Dataset content>

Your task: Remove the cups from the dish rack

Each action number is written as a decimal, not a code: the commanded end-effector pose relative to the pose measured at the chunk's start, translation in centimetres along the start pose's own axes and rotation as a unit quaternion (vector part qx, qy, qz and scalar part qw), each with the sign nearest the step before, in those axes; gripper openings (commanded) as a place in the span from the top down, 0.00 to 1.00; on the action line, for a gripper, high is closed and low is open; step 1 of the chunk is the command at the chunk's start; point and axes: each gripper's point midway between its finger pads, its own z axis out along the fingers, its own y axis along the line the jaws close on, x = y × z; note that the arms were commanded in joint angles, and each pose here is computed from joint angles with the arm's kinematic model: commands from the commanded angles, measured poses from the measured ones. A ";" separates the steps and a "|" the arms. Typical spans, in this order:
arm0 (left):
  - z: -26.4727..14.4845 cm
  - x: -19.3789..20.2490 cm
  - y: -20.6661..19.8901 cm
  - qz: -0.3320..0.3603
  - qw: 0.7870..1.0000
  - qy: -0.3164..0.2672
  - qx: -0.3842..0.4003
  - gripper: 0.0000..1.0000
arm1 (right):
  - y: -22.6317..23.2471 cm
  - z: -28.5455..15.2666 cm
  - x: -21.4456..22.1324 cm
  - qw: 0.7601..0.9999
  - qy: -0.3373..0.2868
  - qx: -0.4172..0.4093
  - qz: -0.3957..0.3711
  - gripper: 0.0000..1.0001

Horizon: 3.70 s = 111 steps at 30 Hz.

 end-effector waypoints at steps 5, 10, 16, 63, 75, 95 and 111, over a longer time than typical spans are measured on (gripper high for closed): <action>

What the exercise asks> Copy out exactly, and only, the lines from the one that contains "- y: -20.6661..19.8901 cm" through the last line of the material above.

Result>
  - y: -20.6661..19.8901 cm
  - qz: -0.3320..0.3603
  - qw: 0.7870..1.0000
  - qy: -0.3164..0.2672
  - qx: -0.3842..0.4003
  - gripper: 0.0000..1.0000
arm1 (right):
  - y: -22.6317..23.2471 cm
  - z: -28.5455..15.2666 cm
  - x: -21.4456..22.1324 cm
  - qw: 0.7601..0.9999
  - qy: -0.3373..0.2868
  - qx: -0.4172..0.4093
  - qz: -0.3957..0.3711
  - gripper: 0.0000..1.0001

Horizon: 3.70 s = 111 steps at 30 Hz.

 end-effector waypoints at steps 5, 10, 16, 63, 75, 95 and 111, over a longer time than typical spans are measured on (gripper high for closed): <action>

There is nothing else to the answer.